◆ Directions
Write the records out once more, exactly as they are given.

------ Dataset extract

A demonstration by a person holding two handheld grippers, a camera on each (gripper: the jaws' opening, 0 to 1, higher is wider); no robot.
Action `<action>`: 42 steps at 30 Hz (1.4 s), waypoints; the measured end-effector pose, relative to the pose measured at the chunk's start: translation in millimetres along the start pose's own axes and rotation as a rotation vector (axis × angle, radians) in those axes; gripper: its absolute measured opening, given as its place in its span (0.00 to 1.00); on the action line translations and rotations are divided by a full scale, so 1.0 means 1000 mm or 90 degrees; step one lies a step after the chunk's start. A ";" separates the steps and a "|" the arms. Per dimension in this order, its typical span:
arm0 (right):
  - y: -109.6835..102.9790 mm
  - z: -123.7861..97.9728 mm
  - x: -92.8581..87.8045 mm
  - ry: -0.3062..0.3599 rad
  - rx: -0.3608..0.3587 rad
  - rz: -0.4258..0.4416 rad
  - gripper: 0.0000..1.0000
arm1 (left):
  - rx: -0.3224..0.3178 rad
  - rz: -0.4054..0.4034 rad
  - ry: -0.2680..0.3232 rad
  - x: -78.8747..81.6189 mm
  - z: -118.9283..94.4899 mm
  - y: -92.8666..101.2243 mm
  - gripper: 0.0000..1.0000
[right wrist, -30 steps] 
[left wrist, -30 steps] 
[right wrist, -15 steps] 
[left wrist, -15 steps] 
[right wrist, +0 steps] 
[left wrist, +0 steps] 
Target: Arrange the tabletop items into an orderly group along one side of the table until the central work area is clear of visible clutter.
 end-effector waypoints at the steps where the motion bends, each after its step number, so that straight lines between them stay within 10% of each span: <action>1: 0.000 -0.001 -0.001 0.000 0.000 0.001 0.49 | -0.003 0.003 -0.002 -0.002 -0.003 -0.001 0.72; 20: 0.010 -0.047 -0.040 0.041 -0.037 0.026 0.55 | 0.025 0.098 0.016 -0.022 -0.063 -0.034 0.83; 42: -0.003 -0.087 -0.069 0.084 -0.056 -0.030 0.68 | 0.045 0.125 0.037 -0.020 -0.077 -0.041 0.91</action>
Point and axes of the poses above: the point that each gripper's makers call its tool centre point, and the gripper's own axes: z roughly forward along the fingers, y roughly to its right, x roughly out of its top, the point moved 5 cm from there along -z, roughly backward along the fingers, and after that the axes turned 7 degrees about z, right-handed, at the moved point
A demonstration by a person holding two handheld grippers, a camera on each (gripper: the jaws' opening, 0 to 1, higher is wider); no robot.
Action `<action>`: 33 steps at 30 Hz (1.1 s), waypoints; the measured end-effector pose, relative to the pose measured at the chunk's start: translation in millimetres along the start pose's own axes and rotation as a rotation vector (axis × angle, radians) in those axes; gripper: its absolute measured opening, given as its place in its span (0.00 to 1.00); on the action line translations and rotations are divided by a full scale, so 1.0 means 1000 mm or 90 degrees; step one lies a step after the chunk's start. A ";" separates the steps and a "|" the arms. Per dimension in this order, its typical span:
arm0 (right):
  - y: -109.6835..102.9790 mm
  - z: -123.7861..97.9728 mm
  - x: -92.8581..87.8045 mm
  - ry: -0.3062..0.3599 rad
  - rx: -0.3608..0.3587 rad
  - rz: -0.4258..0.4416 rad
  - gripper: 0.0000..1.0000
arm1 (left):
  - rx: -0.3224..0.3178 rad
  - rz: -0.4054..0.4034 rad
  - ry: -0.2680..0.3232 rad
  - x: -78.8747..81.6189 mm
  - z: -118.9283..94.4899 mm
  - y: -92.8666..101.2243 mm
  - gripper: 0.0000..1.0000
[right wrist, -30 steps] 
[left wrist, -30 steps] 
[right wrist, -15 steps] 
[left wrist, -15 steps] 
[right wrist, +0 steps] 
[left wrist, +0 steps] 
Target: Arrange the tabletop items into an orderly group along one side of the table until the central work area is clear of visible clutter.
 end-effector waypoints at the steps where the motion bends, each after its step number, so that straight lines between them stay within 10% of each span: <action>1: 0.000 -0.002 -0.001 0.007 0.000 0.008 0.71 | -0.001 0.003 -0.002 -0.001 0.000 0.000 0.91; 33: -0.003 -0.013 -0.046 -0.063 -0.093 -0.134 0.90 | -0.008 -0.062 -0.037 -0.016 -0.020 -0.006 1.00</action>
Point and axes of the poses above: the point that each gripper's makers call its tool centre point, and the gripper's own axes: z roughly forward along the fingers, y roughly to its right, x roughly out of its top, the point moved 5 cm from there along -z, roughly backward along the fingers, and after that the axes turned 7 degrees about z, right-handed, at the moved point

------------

◆ Answer space
A demonstration by a person holding two handheld grippers, a camera on each (gripper: the jaws' opening, 0 to 1, higher is wider); no robot.
Action `<action>`: 42 steps at 30 Hz (1.4 s), waypoints; the measured end-effector pose, relative to the pose measured at the chunk's start: translation in millimetres along the start pose's own axes and rotation as a rotation vector (axis × angle, radians) in those axes; gripper: its absolute measured opening, given as its place in its span (0.00 to 1.00); on the action line translations and rotations are divided by a full scale, so 1.0 means 1000 mm or 90 degrees; step one lies a step after the chunk's start. A ";" separates the steps and a "|" the arms. Per dimension in this order, its typical span:
arm0 (right):
  - y: -109.6835..102.9790 mm
  - z: -123.7861..97.9728 mm
  - x: -92.8581..87.8045 mm
  - ry: -0.3062..0.3599 rad
  - rx: -0.3608..0.3587 rad
  - rz: -0.4258..0.4416 rad
  - gripper: 0.0000..1.0000
arm1 (left):
  - rx: -0.3224..0.3178 rad
  - rz: -0.4054..0.4034 rad
  - ry: -0.2680..0.3232 rad
  - x: -78.8747..81.6189 mm
  - z: -118.9283..94.4899 mm
  - y: -92.8666..101.2243 mm
  - gripper: 0.0000..1.0000
[right wrist, -30 steps] 
[left wrist, -30 steps] 
[right wrist, -15 steps] 
[left wrist, -15 steps] 
[right wrist, +0 steps] 
[left wrist, +0 steps] 
Target: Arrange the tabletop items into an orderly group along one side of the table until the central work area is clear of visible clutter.
 end-effector waypoints at the steps where the motion bends, each after its step number, so that straight lines between them stay within 10% of each span: <action>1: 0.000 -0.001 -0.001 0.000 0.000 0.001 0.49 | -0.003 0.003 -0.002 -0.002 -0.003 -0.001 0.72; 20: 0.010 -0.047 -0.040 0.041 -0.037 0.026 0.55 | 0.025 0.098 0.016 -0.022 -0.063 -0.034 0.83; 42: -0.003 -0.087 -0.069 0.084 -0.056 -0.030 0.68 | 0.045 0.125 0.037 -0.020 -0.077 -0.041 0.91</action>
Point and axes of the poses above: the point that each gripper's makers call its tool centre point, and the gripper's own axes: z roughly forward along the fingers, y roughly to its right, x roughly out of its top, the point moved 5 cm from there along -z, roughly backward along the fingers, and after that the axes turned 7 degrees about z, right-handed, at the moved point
A demonstration by a person holding two handheld grippers, a camera on each (gripper: the jaws' opening, 0 to 1, higher is wider); no robot.
Action `<action>`: 33 steps at 30 Hz (1.1 s), waypoints; the measured end-effector pose, relative to the pose measured at the chunk's start: translation in millimetres along the start pose's own axes and rotation as a rotation vector (axis × angle, radians) in those axes; gripper: its absolute measured opening, given as its place in its span (0.00 to 1.00); on the action line translations and rotations are divided by a full scale, so 1.0 means 1000 mm or 90 degrees; step one lies a step after the chunk's start. A ";" separates the steps and a "|" the arms. Per dimension in this order, its typical span:
arm0 (right):
  - y: -109.6835..102.9790 mm
  - z: -123.7861..97.9728 mm
  - x: -92.8581..87.8045 mm
  - ry: -0.3062..0.3599 rad
  - rx: -0.3608..0.3587 rad
  - rz: -0.4258..0.4416 rad
  - gripper: 0.0000..1.0000
arm1 (left):
  - rx: -0.3224..0.3178 rad
  - rz: -0.4054..0.4034 rad
  - ry: -0.2680..0.3232 rad
  - x: -78.8747..81.6189 mm
  - z: -118.9283..94.4899 mm
  - y: -92.8666..101.2243 mm
  - gripper: 0.0000..1.0000
[right wrist, -30 steps] 
[left wrist, -30 steps] 
[right wrist, -15 steps] 
[left wrist, -15 steps] 
[right wrist, +0 steps] 
[left wrist, +0 steps] 
Target: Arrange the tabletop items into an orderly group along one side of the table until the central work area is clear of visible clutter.
 end-effector waypoints at the steps where the motion bends, each after its step number, so that straight lines between them stay within 10% of each span: <action>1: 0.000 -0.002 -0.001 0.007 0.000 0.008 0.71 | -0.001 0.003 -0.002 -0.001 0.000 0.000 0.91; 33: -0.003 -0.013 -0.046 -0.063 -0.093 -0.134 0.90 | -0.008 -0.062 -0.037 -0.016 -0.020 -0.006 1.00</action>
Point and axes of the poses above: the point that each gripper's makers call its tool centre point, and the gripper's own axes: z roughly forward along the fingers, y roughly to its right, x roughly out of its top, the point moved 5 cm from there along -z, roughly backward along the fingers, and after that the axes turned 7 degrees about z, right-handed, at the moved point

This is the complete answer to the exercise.